## [TASK DETAILS]
Whenever the string "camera" appears in a line below, please copy the line out.

## [DATA]
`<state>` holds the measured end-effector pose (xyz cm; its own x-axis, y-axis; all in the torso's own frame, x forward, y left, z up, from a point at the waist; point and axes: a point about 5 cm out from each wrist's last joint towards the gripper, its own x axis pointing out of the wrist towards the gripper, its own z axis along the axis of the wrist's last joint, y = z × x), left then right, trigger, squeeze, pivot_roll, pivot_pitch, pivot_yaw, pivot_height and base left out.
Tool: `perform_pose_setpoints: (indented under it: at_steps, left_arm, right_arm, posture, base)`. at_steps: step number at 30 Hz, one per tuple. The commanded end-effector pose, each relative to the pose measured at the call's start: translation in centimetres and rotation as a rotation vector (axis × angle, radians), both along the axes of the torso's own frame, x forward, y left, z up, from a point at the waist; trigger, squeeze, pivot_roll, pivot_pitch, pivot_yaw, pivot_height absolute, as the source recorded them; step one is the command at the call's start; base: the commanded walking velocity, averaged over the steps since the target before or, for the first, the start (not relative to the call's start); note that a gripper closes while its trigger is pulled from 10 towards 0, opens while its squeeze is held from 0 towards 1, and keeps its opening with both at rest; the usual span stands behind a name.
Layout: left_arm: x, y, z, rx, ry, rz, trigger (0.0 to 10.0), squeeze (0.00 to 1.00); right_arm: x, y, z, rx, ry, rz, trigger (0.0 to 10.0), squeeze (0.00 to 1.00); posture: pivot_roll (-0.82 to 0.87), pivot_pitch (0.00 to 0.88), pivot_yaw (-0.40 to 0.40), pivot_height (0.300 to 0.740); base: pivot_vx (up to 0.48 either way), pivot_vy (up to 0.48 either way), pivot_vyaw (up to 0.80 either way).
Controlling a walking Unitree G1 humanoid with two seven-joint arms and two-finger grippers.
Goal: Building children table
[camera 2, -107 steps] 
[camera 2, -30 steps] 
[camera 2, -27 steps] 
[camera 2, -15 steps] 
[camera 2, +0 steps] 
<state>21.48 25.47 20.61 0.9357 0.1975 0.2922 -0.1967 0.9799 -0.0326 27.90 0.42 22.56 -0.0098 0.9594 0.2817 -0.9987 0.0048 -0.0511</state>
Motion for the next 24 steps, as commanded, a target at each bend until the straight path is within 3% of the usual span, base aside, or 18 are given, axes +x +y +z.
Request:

## [WRITTEN RESPONSE]
[camera 2, -107 steps] 
[camera 2, -30 steps] 
[camera 2, -27 steps] 
[camera 2, -15 steps] 
[camera 2, +0 steps] 

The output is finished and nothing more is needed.